◆ **Source material**
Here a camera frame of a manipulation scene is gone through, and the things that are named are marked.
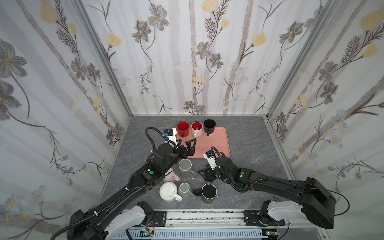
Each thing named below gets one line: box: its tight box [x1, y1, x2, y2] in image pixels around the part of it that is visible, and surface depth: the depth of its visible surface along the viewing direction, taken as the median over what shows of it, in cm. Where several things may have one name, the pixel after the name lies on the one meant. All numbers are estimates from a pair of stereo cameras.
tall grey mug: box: [178, 158, 196, 179], surface depth 84 cm
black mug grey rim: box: [193, 183, 218, 204], surface depth 76 cm
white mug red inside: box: [191, 121, 203, 138], surface depth 106 cm
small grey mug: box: [178, 182, 196, 200], surface depth 77 cm
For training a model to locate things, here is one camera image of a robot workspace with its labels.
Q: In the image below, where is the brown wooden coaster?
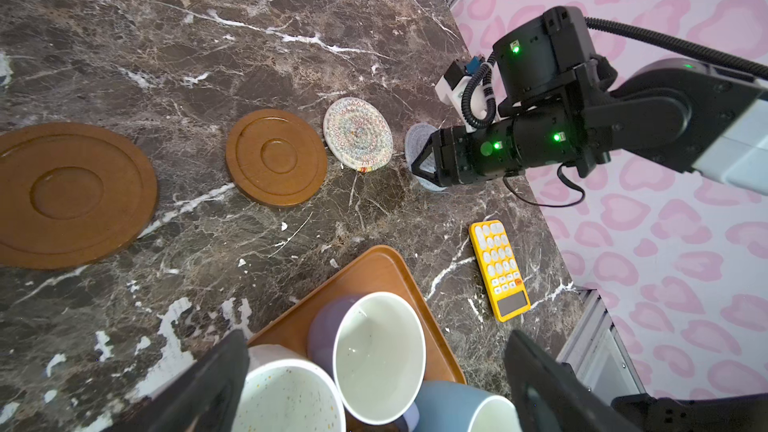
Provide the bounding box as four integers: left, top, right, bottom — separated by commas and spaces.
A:
225, 109, 328, 207
1, 122, 158, 270

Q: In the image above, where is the lilac mug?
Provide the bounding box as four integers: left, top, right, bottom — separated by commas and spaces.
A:
307, 291, 427, 431

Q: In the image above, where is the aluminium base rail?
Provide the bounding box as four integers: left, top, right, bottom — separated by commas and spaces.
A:
556, 288, 646, 405

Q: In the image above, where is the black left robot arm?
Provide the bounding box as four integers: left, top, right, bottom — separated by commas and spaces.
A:
116, 331, 767, 431

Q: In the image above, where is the white speckled mug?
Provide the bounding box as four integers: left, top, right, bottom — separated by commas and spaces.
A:
232, 344, 346, 431

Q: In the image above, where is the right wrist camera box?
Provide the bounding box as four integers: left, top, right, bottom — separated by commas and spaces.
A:
493, 6, 596, 103

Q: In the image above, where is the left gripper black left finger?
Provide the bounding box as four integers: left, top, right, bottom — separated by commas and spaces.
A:
110, 330, 250, 431

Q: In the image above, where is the grey woven coaster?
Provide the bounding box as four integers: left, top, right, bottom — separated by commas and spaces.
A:
404, 122, 445, 192

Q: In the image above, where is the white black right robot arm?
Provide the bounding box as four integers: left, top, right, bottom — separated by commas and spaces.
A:
411, 59, 767, 195

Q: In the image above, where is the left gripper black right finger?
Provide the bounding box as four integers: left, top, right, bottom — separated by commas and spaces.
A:
503, 330, 637, 432

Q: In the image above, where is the multicolour woven coaster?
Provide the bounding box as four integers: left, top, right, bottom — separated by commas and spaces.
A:
323, 97, 394, 173

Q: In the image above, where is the light blue mug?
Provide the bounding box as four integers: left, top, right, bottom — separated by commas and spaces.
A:
415, 381, 522, 432

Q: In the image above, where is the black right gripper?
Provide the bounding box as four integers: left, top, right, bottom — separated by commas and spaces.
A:
411, 122, 522, 187

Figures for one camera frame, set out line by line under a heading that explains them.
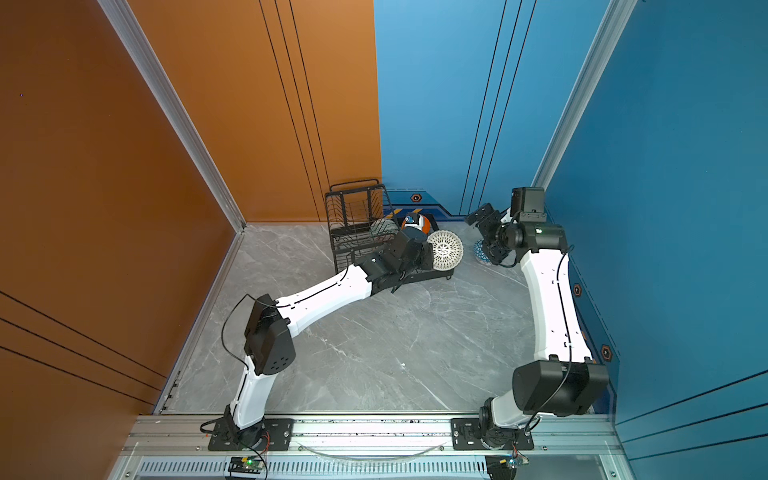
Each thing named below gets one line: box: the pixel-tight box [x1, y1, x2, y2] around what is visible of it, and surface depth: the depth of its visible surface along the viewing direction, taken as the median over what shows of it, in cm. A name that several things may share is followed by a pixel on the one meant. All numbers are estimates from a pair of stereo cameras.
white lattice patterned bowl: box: [427, 229, 464, 271], surface depth 84 cm
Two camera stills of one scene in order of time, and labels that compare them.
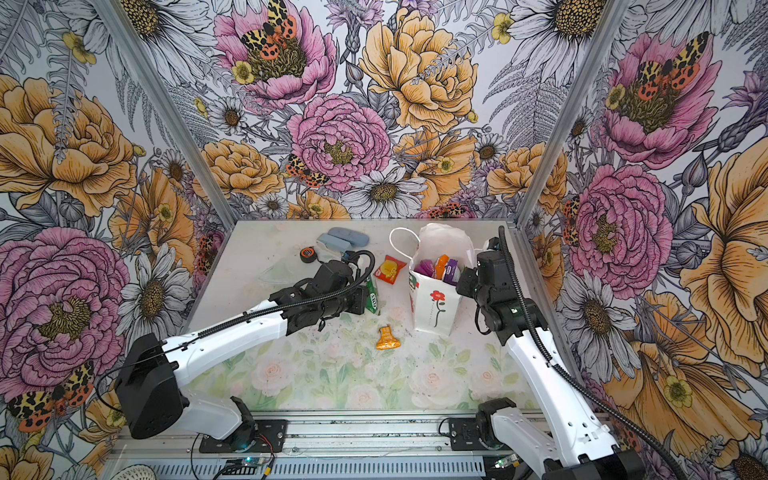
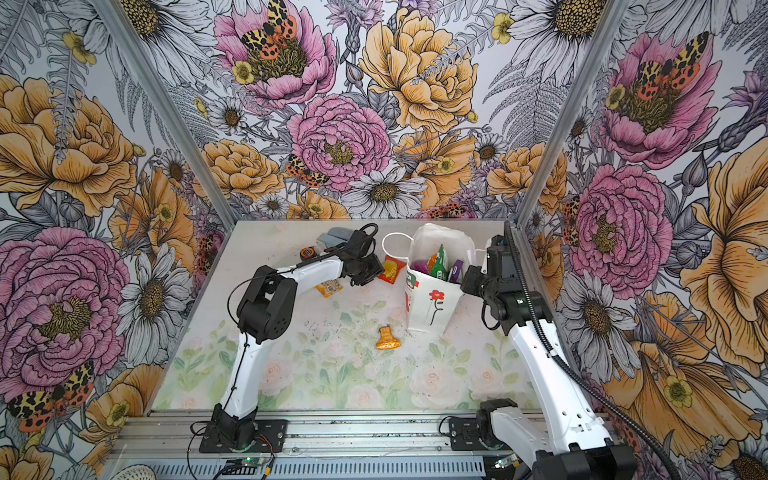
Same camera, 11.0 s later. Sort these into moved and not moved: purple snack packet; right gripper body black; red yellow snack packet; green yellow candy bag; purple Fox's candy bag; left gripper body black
Moved: left gripper body black; green yellow candy bag
Not moved: red yellow snack packet; purple snack packet; right gripper body black; purple Fox's candy bag
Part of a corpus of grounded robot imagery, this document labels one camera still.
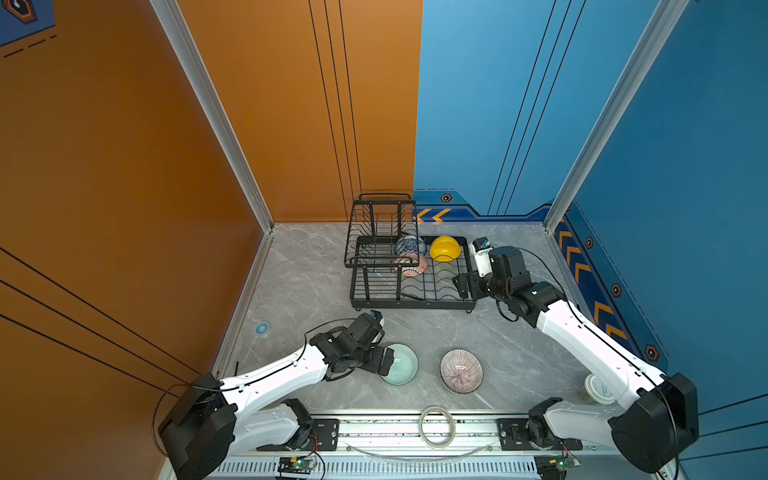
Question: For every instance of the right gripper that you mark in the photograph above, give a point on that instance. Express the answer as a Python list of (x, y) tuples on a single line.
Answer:
[(473, 279)]

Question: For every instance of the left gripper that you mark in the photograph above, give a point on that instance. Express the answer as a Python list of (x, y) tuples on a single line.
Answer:
[(377, 365)]

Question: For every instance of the pale green ribbed bowl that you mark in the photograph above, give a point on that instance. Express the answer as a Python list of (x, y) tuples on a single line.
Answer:
[(404, 367)]

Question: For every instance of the yellow bowl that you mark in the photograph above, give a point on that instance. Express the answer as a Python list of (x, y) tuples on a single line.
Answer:
[(445, 249)]

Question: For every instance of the blue floral bowl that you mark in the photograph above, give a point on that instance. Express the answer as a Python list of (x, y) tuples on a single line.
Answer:
[(410, 244)]

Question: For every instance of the pink striped bowl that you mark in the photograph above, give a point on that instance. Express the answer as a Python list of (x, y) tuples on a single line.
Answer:
[(461, 371)]

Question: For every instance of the orange patterned bowl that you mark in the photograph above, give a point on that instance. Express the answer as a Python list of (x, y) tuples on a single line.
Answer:
[(412, 264)]

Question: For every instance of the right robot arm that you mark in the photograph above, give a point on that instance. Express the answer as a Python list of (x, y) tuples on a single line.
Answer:
[(653, 417)]

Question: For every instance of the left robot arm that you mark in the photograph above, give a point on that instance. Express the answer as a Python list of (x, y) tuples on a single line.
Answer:
[(216, 418)]

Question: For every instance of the clear tape roll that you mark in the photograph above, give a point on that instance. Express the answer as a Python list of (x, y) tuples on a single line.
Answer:
[(436, 427)]

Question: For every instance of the left green circuit board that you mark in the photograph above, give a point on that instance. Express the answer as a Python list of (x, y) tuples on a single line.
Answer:
[(295, 467)]

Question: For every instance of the green circuit board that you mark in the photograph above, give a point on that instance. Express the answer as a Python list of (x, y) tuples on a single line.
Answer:
[(555, 468), (295, 467)]

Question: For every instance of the white lidded cup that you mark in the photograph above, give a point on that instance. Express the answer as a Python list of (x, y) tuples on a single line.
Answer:
[(597, 391)]

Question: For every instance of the right green circuit board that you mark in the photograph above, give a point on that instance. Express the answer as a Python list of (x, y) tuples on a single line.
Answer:
[(555, 468)]

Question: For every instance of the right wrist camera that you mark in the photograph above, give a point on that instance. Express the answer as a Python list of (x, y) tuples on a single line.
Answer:
[(480, 249)]

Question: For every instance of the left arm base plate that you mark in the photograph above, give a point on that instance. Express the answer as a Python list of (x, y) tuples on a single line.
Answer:
[(322, 436)]

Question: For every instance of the black wire dish rack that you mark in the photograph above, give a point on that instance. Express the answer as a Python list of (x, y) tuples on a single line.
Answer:
[(376, 222)]

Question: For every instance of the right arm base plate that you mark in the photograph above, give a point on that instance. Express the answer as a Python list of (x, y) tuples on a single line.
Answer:
[(518, 434)]

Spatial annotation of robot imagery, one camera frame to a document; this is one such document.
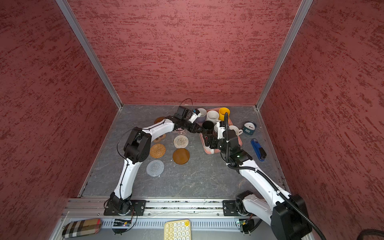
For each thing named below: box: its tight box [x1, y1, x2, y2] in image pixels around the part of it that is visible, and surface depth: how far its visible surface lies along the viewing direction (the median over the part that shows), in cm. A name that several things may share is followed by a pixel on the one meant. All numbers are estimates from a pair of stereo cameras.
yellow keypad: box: [164, 219, 191, 240], surface depth 68 cm
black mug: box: [202, 120, 214, 135], surface depth 100 cm
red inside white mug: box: [203, 145, 215, 155], surface depth 96 cm
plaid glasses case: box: [62, 218, 102, 238], surface depth 68 cm
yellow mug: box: [218, 107, 231, 121], surface depth 107 cm
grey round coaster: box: [146, 159, 165, 177], surface depth 89 cm
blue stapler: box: [250, 138, 267, 162], surface depth 95 cm
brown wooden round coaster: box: [172, 148, 190, 165], surface depth 94 cm
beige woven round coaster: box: [173, 135, 189, 149], surface depth 102 cm
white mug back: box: [206, 110, 220, 125], surface depth 108 cm
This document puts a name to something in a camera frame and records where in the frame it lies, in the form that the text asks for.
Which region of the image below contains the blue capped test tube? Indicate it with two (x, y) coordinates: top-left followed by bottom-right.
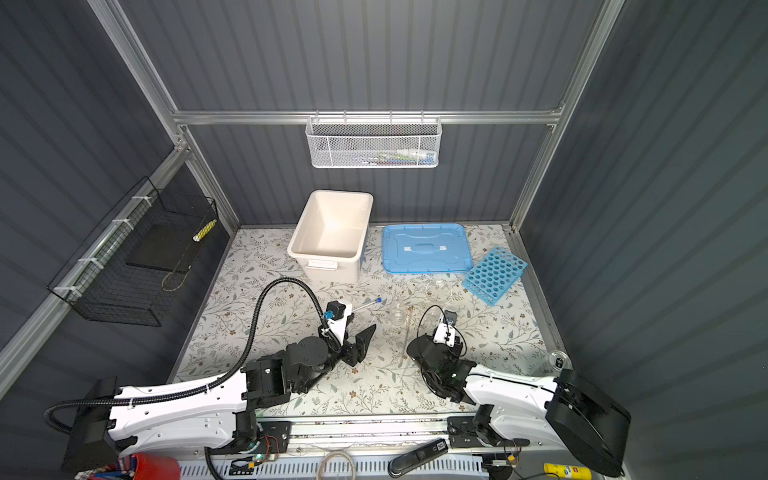
(352, 297), (383, 313)

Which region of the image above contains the white plastic storage bin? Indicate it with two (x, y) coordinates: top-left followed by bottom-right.
(288, 190), (374, 284)

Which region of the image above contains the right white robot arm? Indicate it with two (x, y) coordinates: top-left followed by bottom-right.
(406, 335), (631, 477)

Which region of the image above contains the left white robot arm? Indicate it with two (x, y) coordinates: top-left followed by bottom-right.
(43, 277), (377, 472)

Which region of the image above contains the long glass stirring rod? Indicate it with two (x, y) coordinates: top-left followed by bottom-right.
(399, 306), (413, 366)

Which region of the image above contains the blue test tube rack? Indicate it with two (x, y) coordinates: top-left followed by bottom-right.
(463, 246), (528, 306)

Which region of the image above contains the black handheld device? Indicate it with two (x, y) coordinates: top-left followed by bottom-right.
(387, 438), (449, 478)

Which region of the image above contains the blue plastic bin lid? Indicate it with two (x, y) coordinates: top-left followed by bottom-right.
(382, 223), (473, 275)

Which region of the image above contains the yellow bottle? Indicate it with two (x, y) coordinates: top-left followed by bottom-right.
(543, 463), (593, 480)

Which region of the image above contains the red pen cup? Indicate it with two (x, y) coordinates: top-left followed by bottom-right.
(75, 453), (181, 480)

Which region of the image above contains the coiled beige cable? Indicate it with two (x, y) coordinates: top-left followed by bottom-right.
(316, 449), (358, 480)

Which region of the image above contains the black wire wall basket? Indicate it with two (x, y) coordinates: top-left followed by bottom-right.
(48, 177), (218, 327)

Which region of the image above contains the white wire wall basket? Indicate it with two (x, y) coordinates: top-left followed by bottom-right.
(305, 117), (443, 169)

◆ **Requirement**
Report each line of the listing above that uses the word "direction".

◆ **Exercise response**
Each thing named below gets one line: box: its tight box [x1, y1, x2, y2] in image pixels around the part of it that is visible, and surface depth: the depth of its visible surface along the viewing direction, taken as the median over what shows of it, in cm. Where several things may have one name, the pixel after the name lies on the one meant. All numbers are estimates from a pair of stereo cameras.
Each thing named below gets one line: box: the pixel-tight box [x1, y1, x2, y2] around what is visible of it, and surface depth: the depth of its visible surface along the viewing direction, taken as the median over what shows of it, in cm. A name that several things may share is followed by a pixel on the one meant. All numbers are estimates from a pair of stereo cameras.
For each thing named below: box: its tight box [x1, y1, x2, y2] in image pixels around the part of it that is visible, and surface depth: how far its visible surface lies along the viewing direction (the median over the part that shows), in cm. A name that several things may share is followed by a pixel on the one meant. All numbers are estimates from a pair of stereo cameras.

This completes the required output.